When friends come together for creative collaboration, the results can produce art that would never be possible as a solo pursuit.
Sara recently wrote about one of our favorite famous friendship pairs, Ben Affleck and Matt Damon. Another pair I’ve admired for even longer is Emily Saliers and Amy Ray, more popularly recognized as the Grammy Award winning folk-rock duo known as The Indigo Girls. Although they are not individually household names like Ben and Matt, their identities are even more intertwined. As Amy shared in a recent interview about her longtime friendship with Emily, “We’re so different, but it’s also what makes us work.”
This summer, I was lucky enough to see the Indigo Girls perform at Ravinia Festival near Chicago. with my colleague turned friend, Joselyn. I had last seen them live over 25 years ago when they toured as part of the Lilith Fair concert series, and decades later the mutual trust and admiration built over the years made their 2024 performance even more powerful.
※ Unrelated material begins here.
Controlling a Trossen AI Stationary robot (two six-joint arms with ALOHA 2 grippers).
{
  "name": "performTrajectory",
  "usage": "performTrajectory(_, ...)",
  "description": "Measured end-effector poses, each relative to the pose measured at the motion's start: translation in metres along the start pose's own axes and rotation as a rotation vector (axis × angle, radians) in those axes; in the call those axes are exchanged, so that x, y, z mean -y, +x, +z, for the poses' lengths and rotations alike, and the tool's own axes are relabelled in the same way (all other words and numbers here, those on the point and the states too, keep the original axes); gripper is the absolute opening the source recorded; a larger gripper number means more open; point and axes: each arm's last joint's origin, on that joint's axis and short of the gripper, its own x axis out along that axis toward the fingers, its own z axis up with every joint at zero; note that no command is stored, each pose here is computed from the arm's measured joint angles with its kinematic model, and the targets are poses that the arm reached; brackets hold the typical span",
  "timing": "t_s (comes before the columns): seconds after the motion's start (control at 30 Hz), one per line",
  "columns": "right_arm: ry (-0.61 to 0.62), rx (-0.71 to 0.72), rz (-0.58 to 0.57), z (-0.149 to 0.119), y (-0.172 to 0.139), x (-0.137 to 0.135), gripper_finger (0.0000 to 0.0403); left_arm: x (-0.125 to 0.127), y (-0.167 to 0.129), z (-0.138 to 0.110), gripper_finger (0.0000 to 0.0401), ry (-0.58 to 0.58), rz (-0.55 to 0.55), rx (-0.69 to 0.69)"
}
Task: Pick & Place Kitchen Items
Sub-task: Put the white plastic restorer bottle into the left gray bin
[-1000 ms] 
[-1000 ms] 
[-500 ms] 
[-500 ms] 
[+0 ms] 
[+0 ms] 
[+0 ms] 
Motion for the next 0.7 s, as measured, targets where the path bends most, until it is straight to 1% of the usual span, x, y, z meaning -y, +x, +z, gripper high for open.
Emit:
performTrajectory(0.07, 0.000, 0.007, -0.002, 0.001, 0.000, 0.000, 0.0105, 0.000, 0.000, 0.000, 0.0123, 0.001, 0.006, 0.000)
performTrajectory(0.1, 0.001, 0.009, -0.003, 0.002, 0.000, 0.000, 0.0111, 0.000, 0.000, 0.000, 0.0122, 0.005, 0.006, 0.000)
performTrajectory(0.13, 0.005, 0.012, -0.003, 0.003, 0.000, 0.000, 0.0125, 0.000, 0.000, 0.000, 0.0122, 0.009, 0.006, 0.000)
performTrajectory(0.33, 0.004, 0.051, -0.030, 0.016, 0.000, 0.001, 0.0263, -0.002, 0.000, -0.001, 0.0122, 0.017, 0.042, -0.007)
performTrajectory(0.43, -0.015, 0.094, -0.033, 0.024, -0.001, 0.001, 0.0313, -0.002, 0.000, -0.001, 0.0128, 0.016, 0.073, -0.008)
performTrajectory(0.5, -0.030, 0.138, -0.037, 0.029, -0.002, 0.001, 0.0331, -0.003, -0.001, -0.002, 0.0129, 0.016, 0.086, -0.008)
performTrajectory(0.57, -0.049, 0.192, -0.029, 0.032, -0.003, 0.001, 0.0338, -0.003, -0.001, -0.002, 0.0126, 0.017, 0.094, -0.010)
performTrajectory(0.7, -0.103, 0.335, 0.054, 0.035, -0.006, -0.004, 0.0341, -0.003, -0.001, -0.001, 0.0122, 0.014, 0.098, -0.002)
The pair first met as elementary school kids in Georgia, but it was in high school when they first came together as musicians. They share their story in the recently released documentary, It’s Only Life After All. The archival footage is fun to watch, and it’s interesting to learn how their friendship, sexual identities, music and activism has evolved over time.
While I was at the concert with Joselyn, I was thinking about how we had collaborated in my early days with Lipman Hearne. It didn’t take long for us to become true friends. We last worked together 15 years ago, yet I know our shared experience on project teams paved the way for us to support one another as parents and through other life changes.
The emotional connection between friends makes a collaborative relationship different from professional partnerships, where efficiency often takes precedence. But it doesn’t mean there aren’t challenges along the way. Emily shared in the documentary: “When you have two completely different personalities, there are tensions that arise.” Yet, for the Indigo Girls, their shared history and trust enabled them to navigate challenges with resilience, turning obstacles into genre-spanning music.
When emotional investment transforms the process of working together, it becomes a shared adventure. The joy lies not only in the final result but also in the memories created along the way.
With every lesson learned a line upon your beautiful face. We’ll amuse ourselves one day with these memories we’ll trace.
– The Indigo Girls from the song “Get Out the Map”
Julia and Joselyn ready for the Indigo Girls opening night at Ravinia in August 2024!
Two weeks later, Julia’s sister Liz is joined by friends & family to see the Indigo Girls at their last stop in Vienna, VA.